= EXERCISE =
All lines in the data that hold the word "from" need copying.

▼

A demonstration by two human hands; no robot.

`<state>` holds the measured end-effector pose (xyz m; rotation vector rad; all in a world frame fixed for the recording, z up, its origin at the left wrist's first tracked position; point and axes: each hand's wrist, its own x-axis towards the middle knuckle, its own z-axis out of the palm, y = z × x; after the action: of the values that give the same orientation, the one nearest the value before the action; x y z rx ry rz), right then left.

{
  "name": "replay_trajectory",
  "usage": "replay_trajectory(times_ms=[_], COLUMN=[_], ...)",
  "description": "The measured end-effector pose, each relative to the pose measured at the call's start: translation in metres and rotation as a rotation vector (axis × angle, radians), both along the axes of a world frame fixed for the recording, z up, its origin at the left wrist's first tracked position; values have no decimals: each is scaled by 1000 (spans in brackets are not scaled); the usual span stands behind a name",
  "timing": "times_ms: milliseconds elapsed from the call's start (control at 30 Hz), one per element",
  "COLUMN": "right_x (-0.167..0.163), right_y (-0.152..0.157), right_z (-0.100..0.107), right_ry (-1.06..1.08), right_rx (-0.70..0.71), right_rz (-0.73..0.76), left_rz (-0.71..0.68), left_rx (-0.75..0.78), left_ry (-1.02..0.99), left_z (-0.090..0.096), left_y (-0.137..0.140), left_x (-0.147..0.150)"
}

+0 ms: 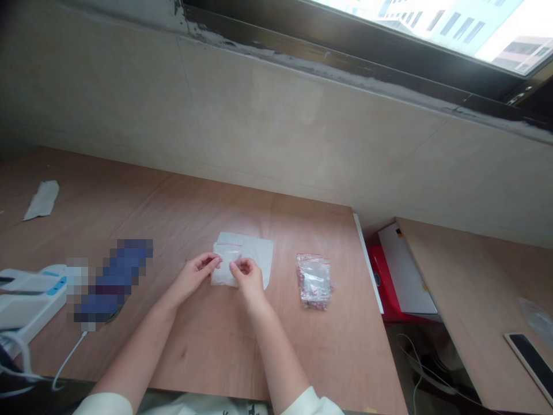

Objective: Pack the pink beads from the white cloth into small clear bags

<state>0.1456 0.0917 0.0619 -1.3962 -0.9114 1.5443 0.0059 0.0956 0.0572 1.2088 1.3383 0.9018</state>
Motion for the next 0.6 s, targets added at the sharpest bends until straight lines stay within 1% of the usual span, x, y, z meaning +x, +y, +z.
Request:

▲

= ANSWER SECTION =
  "timing": "times_ms: milliseconds elapsed from the call's start (control at 30 Hz), one per element",
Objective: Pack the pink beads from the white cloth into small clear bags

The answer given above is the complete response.